* [Assignment]: Find out how many lines in the records have the string "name" in them, and state only that number.

[Records from a data source]
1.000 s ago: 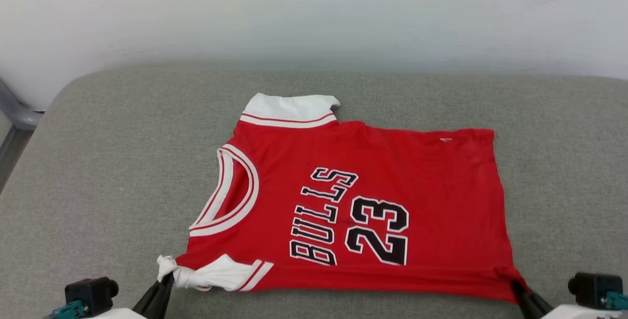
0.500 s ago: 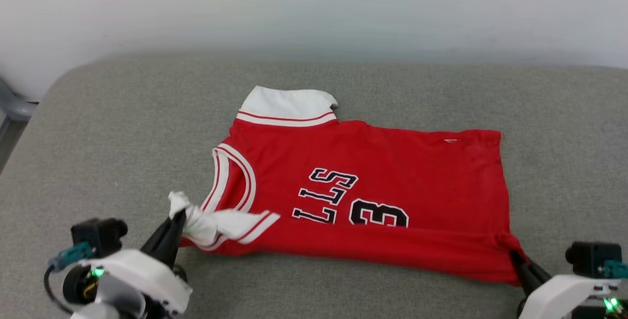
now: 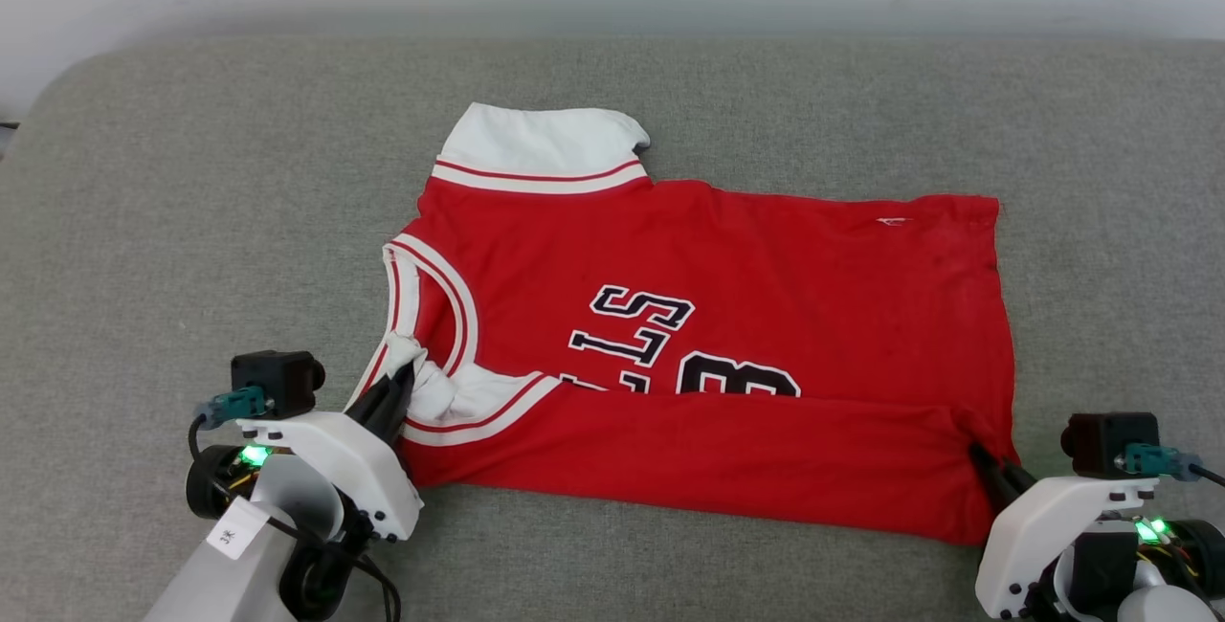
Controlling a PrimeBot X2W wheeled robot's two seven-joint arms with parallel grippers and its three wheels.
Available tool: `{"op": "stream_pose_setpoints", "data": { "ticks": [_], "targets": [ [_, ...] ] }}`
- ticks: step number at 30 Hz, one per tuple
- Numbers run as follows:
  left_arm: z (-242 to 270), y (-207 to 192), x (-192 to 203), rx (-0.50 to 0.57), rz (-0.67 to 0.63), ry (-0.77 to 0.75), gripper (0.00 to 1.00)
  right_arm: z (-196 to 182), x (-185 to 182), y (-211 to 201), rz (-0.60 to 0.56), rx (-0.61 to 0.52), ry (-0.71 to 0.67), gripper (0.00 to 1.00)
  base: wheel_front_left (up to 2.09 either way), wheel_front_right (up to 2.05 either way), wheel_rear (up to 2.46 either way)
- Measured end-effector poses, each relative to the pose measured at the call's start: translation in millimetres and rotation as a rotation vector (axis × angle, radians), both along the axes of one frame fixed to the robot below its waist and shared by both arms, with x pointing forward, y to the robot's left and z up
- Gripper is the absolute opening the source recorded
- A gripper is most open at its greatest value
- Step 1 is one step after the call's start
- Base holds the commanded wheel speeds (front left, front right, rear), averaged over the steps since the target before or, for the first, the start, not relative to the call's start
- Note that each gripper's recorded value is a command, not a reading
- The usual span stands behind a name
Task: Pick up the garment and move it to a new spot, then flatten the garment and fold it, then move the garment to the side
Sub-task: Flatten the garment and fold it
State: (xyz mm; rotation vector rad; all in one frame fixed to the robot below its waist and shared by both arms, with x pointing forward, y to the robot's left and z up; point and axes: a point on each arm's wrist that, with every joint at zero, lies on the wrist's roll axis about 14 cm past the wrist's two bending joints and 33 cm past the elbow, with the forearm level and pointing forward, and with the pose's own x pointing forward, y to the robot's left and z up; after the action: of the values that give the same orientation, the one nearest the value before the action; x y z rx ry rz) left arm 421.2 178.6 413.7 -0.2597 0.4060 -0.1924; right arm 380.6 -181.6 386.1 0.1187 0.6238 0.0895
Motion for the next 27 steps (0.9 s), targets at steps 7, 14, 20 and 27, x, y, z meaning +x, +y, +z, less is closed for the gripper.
{"op": "stream_pose_setpoints", "data": {
  "ticks": [7, 14, 20, 27],
  "targets": [
    [-31, -12, -4, -0.01, -0.033, 0.104, 0.06, -21, -3, -3, -0.019, -0.005, 0.031, 0.27, 0.0, 0.0, 0.0],
    [-31, -4, -3, -0.018, -0.002, 0.103, 1.0, -1, 11, 2, -0.046, 0.032, -0.123, 1.0, 0.0, 0.0, 0.0],
    [-14, 16, 2, 0.01, 0.042, 0.038, 1.0, 40, 21, -4, -0.083, 0.046, -0.329, 1.0, 0.0, 0.0, 0.0],
    [8, 46, 6, 0.069, 0.081, 0.0, 1.0, 68, 20, -6, -0.092, 0.043, -0.423, 1.0, 0.0, 0.0, 0.0]
  ]
}}
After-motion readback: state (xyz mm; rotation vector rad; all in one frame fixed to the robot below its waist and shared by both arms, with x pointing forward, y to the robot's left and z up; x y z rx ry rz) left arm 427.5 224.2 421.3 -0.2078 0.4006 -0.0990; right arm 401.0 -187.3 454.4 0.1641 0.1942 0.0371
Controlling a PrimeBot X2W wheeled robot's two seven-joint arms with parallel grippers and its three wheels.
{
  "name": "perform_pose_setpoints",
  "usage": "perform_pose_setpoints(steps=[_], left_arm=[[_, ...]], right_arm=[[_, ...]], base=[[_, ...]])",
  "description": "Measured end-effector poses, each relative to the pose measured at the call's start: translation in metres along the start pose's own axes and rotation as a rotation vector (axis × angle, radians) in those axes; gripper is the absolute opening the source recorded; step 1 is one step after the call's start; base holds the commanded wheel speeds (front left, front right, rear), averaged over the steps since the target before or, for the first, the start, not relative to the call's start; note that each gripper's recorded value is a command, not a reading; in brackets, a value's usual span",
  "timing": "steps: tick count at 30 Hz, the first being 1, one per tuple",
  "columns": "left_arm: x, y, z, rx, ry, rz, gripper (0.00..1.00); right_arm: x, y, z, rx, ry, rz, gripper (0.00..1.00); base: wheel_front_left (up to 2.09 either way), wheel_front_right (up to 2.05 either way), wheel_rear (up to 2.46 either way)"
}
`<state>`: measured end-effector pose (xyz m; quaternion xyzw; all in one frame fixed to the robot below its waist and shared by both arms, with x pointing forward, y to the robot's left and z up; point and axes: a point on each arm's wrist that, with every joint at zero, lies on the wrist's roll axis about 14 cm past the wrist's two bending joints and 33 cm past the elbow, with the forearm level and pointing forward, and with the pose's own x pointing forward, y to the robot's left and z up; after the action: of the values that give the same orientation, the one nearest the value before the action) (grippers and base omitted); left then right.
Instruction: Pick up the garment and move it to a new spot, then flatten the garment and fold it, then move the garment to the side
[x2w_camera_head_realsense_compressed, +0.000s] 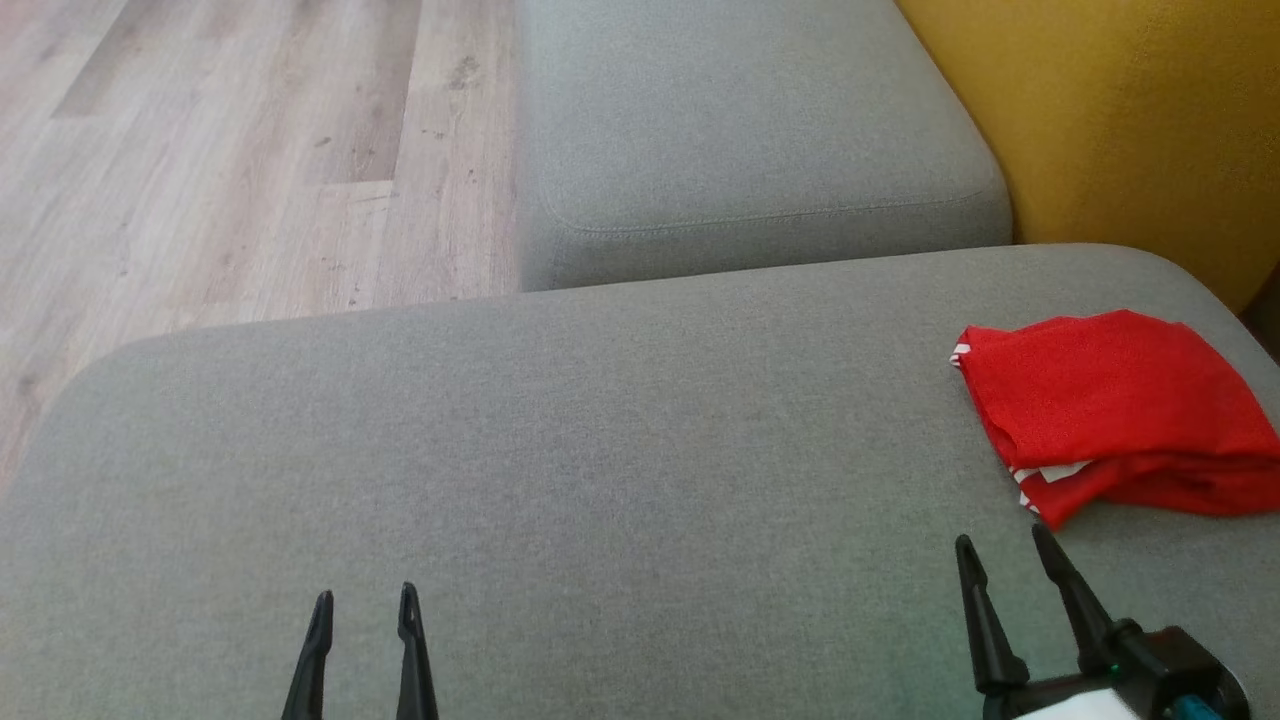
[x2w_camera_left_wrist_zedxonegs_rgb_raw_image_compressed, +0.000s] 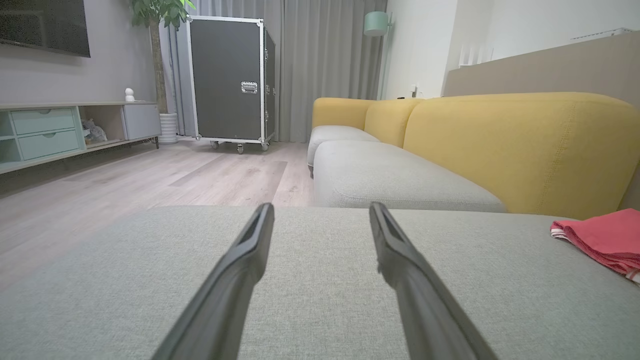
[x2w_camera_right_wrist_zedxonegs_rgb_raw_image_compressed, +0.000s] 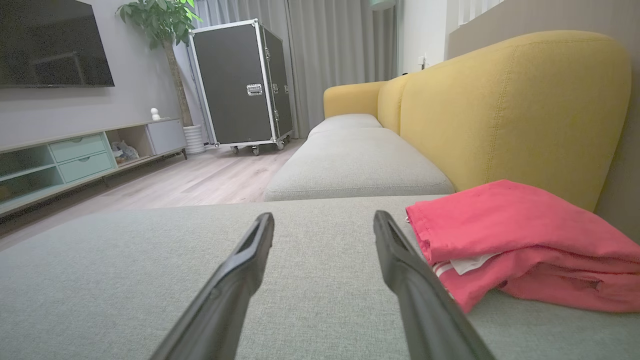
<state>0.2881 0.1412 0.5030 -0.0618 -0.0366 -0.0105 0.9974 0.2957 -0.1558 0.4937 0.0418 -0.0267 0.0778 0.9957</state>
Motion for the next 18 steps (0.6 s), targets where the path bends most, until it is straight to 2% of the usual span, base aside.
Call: perform_pose_setpoints(steps=[12,13,18], left_arm=[[-0.006,0.003,-0.004,0.017,0.012,-0.005,1.00],[-0.006,0.003,-0.004,0.018,0.013,-0.005,0.00],[-0.019,0.009,-0.037,0.029,0.124,0.010,0.00]], right_arm=[[-0.004,0.003,-0.002,0.008,0.002,-0.004,1.00],[-0.004,0.003,-0.003,0.009,0.004,-0.005,0.00],[-0.019,0.001,-0.036,0.022,0.115,-0.018,0.00]], base=[[0.00,0.00,0.00],[0.00,0.00,0.00],[0.00,0.00,0.00]])
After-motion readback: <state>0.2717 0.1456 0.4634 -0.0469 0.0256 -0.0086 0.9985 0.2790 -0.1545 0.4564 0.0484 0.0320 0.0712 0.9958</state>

* [Solution to this exercise]: 2